Jean-Jacques Rousseau, cinéaste de l’absurde
« Moi, j’étais en train d’halluciner en écoutant Jean-Jacques Rousseau parler de cinéma, de le découvrir. Chaque fois qu’il y a une question qui lui est posée, je ne pouvais même pas imaginer l’once du début de sa réponse. Il m’embarquait dans un univers surréel et joyeux », nous explique médusé Jan Kounen, le réalisateur de 99 francs, qui vient de rencontrer Jean-Jacques Rousseau dans un amphithéâtre de la Sorbonne, lors d’un débat sur les stars du cinéma animé par Frédéric Sojcher.
La crise de 1929 a lancé, dans le monde du cinéma, le screewball comedies (les comédies loufoques) dont Midnight (La Baronne de minuit) de Mitchell Leisen reste un archétype, ou encore l’époustouflant The Palm beach story (Madame et ses flirts) de Preston Sturges (réalisateur favori des frères Coen). Pourquoi vous parle t-on des screewball comédies qui sortent en rafales via les DVD en 2008 ? Rien à voir, comme vous vous en doutez, avec la crise de 2008 ! Et bien parce que les films de Jean-Jacques Rousseau ne sont pas seulement absurdes, ils sont drôles. Drôles comme leur réalisateur déclarant devant des étudiants stupéfaits, et même hallucinés, dans l’amphithéâtre de la Sorbonne qu’il n’aimait pas les publicités pour le dentifrice parce qu’elles étaient diffusées, dans les tranchées, pendant la seconde guerre mondiale, comme ceci « : le dentifrice Legrand, qui défend victorieusement vos dents ! »
Frédéric Sojcher, à qui l’on doit Cinéastes à tout prix, a rencontré JJR dans un café près de la Bourse à Bruxelles en 1996. Il est en train d’écrire sa thèse de doctorat sur le cinéma belge (La Kermesse heroïque du cinéma belge) lorsqu’il découvre un certain nombre de cinéastes semi-professionnels travaillant en 16 mm dont Jean-Jacques Rousseau. Une rencontre qui démarre bizarrement, puisque JJR méfiant, lui envoie son jeune assistant pour savoir s’il dégage de « bonnes ondes ». L’examen de cet exercice télépathique réussi, « il vint nous rejoindre et, depuis lors, Jean-Jacques Rousseau n’a plus quitté ma vie. Plus un mois sans qu’il me fasse signe. »
Jean-Pierre Bouyxou pense que JJR est un cinéaste expérimental. « Qui, à part lui, songerait à faire commencer un film par un carton annonçant « Vingt ans plus tard » alors qu’il ne s’est encore strictement rien passé sur l’écran ? » En effet. Cela a fait mourir de rire Benoît Poelvoorde (voire Cinéastes à tout prix).
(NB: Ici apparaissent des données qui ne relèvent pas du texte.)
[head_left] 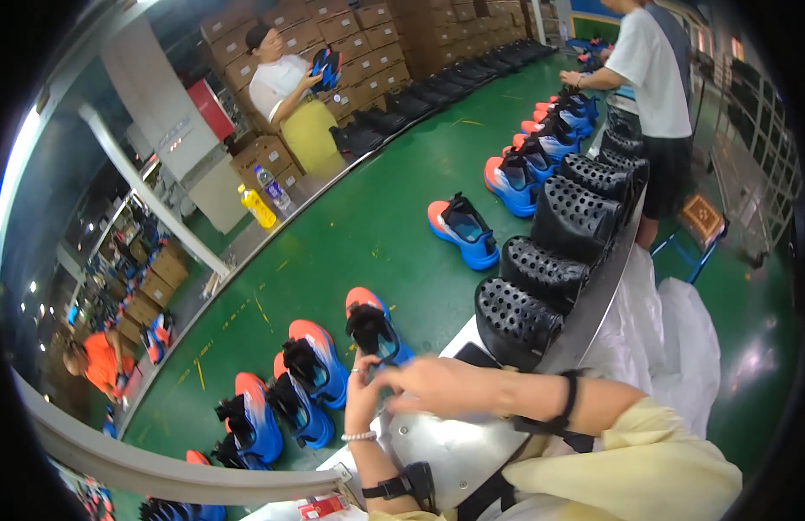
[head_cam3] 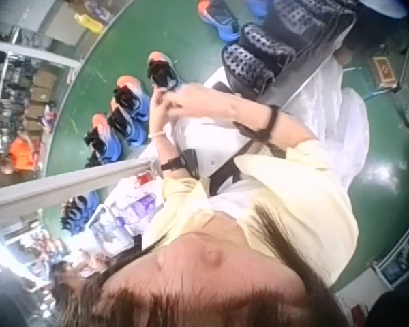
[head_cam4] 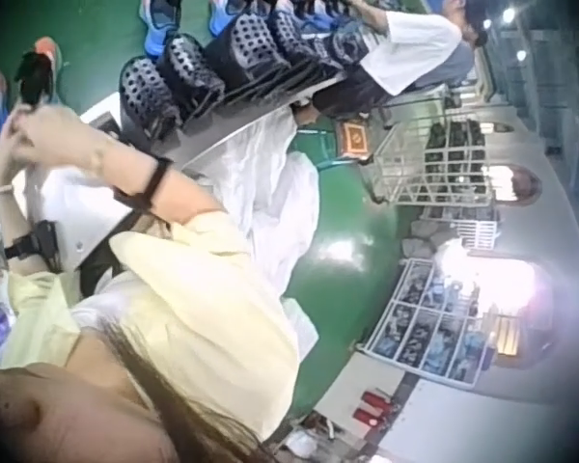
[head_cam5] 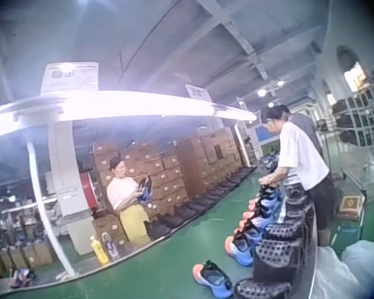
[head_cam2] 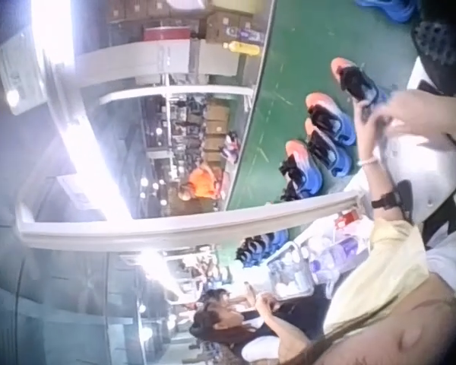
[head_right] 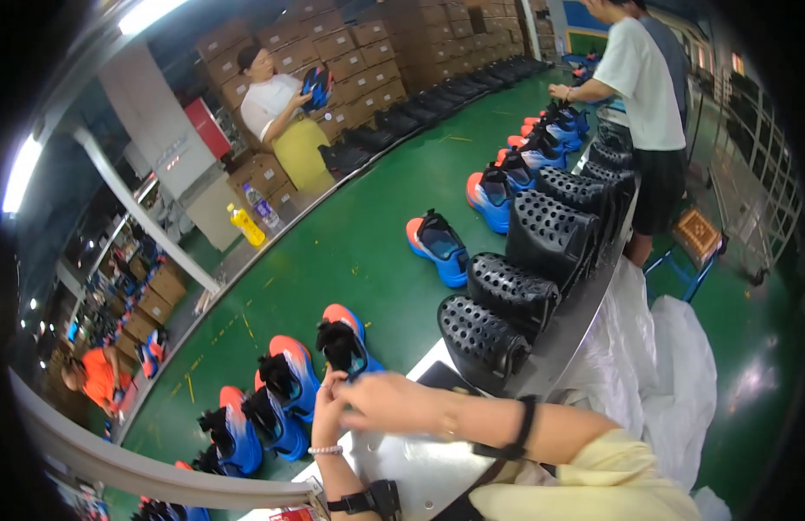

Comme nous l’explique Frédéric Sojcher, la montée des marches au Festival de Cannes, de toute l’équipe de Cinéastes à tout prix fut épique car soumise à une véritable négociation avec le service du protocole, pour JJR. Fidèle à lui-même, il refusait de monter les marches à visage découvert. Après trois heures de discussion, on lui permit de s’affubler d’une perruque, d’une fausse moustache, et d’un chat (le masque des bals costumés).
Jean-Jacques Rousseau, cinéaste de l’absurde, sous la directions de Frédéric Sojcher, Editions Archimbaud/Klincksieck, 238pp.